In the embodiment of the present invention, the discharging unit 1012 includes a fourth resistor R4 and a first capacitor C1, the base of the second triode Q2 is connected to the Mbus bus voltage VCC via the fourth resistor R4 and the first capacitor C1 which are connected in series in sequence, and the Mbus bus voltage VCC is discharged through the fourth resistor R4 and the first capacitor C1.

In addition, the discharging unit 1012 further includes a fifth resistor R5, a second capacitor C2, and a diode D1, wherein the diode D1 is a high-speed switching diode, the base of the second transistor Q2 is further connected to the first level through the fifth resistor R5 and the diode D1, which are connected in parallel, and the first level is further grounded through the second capacitor C2. The Mbus voltage VCC is discharged unidirectionally through the fourth resistor R4, the fifth resistor R5, the first capacitor C1, the second capacitor C2, and the diode D1.

The utility model discloses a Mbus receiving circuit 101 produces the level signal that changes to signal reception end RXD via microcontroller 102 exports to microcontroller 101, therefore has improved communication rate, and has reduced components and parts quantity, the cost is reduced.

Usually, the voltage VCC of the Mbus bus is a voltage less than or equal to +36V, and during the operation, the voltage VCC of the Mbus bus has a voltage difference of about 12V, i.e., normally, the voltage VCC is +36V, and drops to +24V after a signal jump exists.

Normally, the Mbus bus voltage VCC is +36V, and the controlled terminal of the second transistor Q2 is at high level, and the second transistor Q2 is turned off because the second transistor Q2 is a PNP transistor. At this time, the controlled terminal of the first transistor Q1 is at a low level, and since the first transistor Q1 is an NPN transistor, the first transistor Q1 is turned off, and the collector of the first transistor Q1 is at a high level, and the high level signal is output to the microcontroller 101 through the signal receiving terminal RXD of the microcontroller 102.

When the Mbus bus voltage VCC jumps from 36V to 24V, the discharging unit 1012 discharges the voltage, and the controlled terminal of the second transistor Q2 is at a low level, and the second transistor Q2 is turned on because the second transistor Q2 is a PNP transistor. At this time, the controlled terminal of the first transistor Q1 is at a high level, and since the first transistor Q1 is an NPN transistor, the first transistor Q1 is turned on, and at this time, the collector of the first transistor Q1 is at a low level, and the low level signal is output to the microcontroller 101 through the signal receiving terminal RXD of the microcontroller 102.

The embodiment of the utility model provides a still provide an intelligent water gauge system, this water gauge can be photoelectric direct reading water gauge, this intelligent water gauge system package microcontroller 102, and as above Mbus receiving circuit 101. When the Mbus bus voltage VCC changes, the Mbus receiving circuit 101 generates a changed level signal, and the level signal is output to the microcontroller 101 through the signal receiving terminal RXD of the microcontroller 102, thereby increasing the communication rate, reducing the number of components, and reducing the cost.
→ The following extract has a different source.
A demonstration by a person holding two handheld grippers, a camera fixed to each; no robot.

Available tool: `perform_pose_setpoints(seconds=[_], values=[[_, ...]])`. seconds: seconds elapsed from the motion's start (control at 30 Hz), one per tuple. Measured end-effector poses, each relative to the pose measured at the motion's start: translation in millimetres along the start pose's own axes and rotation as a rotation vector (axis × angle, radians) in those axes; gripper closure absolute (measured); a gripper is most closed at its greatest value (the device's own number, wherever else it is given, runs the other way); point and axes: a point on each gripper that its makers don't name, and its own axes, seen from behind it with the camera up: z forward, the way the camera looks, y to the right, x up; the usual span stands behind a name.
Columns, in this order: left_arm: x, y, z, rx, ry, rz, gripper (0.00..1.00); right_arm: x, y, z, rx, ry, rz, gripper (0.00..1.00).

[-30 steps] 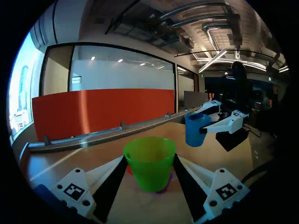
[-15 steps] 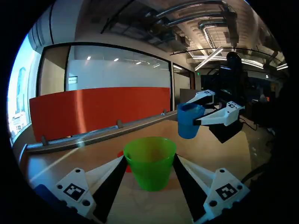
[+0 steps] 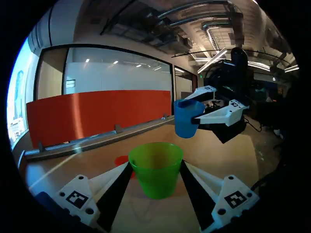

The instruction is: Pour water

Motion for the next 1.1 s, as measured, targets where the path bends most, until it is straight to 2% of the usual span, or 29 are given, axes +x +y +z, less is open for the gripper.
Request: perform_pose_setpoints(seconds=[0.57, 1.1], values=[[-2, 13.2, 5.0, -0.033, 0.004, 0.003, 0.15, 16, 3, 8.0, 0.02, -0.007, -0.103, 0.09], [-1, 20.6, 10.3, -0.053, 0.015, -0.001, 0.15, 31, 6, 12.4, 0.018, -0.008, -0.195, 0.09]])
The above description is only for the preferred embodiment of the present invention, but the scope of the present invention is not limited thereto, and any changes or substitutions that can be easily conceived by those skilled in the art within the technical scope of the present invention should be covered by the present invention. Therefore, the protection scope of the present invention shall be subject to the protection scope of the claims.

Claims (8)

1. An Mbus receiving circuit of an intelligent water meter, wherein the Mbus receiving circuit is connected with a microcontroller, and is characterized in that the Mbus receiving circuit comprises an amplifying unit and a discharging unit;

the amplifying unit comprises a first triode and a second triode;

a collector of the first triode is connected to a signal receiving end of the microcontroller, a base of the first triode is connected with a collector of the second triode, an emitter of the second triode is connected with a first level, a base of the second triode is connected with a first end of the discharging unit, and a second end of the discharging unit is connected with a second level;

and when the Mbus voltage changes, generating a changed level signal through the Mbus receiving circuit, and outputting the changed level signal to the microcontroller through a signal receiving end of the microcontroller.
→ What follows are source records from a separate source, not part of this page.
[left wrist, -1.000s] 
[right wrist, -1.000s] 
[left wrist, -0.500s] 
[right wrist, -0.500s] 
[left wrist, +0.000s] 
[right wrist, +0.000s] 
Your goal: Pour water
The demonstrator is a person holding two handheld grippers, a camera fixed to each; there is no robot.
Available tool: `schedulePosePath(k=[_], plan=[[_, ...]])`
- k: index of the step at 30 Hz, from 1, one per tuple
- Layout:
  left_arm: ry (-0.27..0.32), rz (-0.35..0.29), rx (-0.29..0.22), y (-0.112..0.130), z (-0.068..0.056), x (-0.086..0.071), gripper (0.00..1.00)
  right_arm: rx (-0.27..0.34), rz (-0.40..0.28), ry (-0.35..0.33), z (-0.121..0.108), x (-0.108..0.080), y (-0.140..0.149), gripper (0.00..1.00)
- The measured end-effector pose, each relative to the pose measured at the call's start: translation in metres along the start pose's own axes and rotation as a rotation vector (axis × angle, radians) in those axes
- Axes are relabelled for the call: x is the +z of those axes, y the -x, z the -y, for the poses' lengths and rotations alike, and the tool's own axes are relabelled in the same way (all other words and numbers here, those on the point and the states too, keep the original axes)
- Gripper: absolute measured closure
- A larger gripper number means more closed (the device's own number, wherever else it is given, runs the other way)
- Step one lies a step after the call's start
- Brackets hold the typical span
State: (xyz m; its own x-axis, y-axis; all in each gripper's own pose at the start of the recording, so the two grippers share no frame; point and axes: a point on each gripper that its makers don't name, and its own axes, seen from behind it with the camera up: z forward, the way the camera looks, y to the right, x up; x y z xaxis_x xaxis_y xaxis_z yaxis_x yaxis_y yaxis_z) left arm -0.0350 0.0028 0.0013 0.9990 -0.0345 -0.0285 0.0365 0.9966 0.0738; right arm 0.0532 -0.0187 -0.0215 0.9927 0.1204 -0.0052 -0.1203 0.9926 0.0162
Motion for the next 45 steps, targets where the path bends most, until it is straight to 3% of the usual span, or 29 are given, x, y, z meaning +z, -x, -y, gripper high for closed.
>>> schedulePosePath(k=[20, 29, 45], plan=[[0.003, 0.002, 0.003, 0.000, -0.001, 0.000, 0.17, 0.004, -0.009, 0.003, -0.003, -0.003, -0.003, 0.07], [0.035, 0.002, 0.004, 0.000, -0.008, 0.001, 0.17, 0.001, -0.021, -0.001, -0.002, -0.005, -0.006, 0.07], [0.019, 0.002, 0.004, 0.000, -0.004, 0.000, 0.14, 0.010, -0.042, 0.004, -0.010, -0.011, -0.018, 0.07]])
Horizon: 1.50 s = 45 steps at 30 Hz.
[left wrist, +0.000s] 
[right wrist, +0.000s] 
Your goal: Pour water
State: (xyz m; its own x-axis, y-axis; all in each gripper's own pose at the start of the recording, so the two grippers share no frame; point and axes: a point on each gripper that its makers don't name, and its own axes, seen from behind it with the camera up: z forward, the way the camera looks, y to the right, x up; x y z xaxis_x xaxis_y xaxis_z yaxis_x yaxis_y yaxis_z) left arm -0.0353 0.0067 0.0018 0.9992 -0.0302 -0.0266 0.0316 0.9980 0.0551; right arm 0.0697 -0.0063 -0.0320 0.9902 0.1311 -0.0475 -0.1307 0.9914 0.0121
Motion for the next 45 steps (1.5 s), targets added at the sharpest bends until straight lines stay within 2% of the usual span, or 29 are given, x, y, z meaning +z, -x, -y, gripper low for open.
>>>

2. The Mbus receiving circuit of an intelligent water meter of claim 1, wherein the first transistor is an NPN transistor and the second transistor is a PNP transistor.

3. The Mbus receiving circuit of an intelligent water meter as set forth in claim 2, wherein the amplification unit further comprises a first resistor, a second resistor, a third resistor;

the signal receiving end of the microcontroller is connected with the first level through the first resistor;

the base electrode of the first triode is grounded through the second resistor, and the emitter electrode of the second triode is connected with the first level through the third resistor.

4. The Mbus receiving circuit of an intelligent water meter as set forth in claim 1, wherein the first level is + 5V.

5. The Mbus receiving circuit of an intelligent water meter as set forth in claim 1, wherein the discharging unit comprises a fourth resistor and a first capacitor;

and the base electrode of the second triode is connected to the Mbus voltage through the fourth resistor and the first capacitor which are sequentially connected in series.

6. The Mbus receiving circuit of an intelligent water meter according to claim 5, wherein the discharging unit further comprises a fifth resistor, a second capacitor, and a diode;

the base electrode of the second triode is also connected to the first level through the fifth resistor and the diode which are connected in parallel;

the first level is also grounded through the second capacitor.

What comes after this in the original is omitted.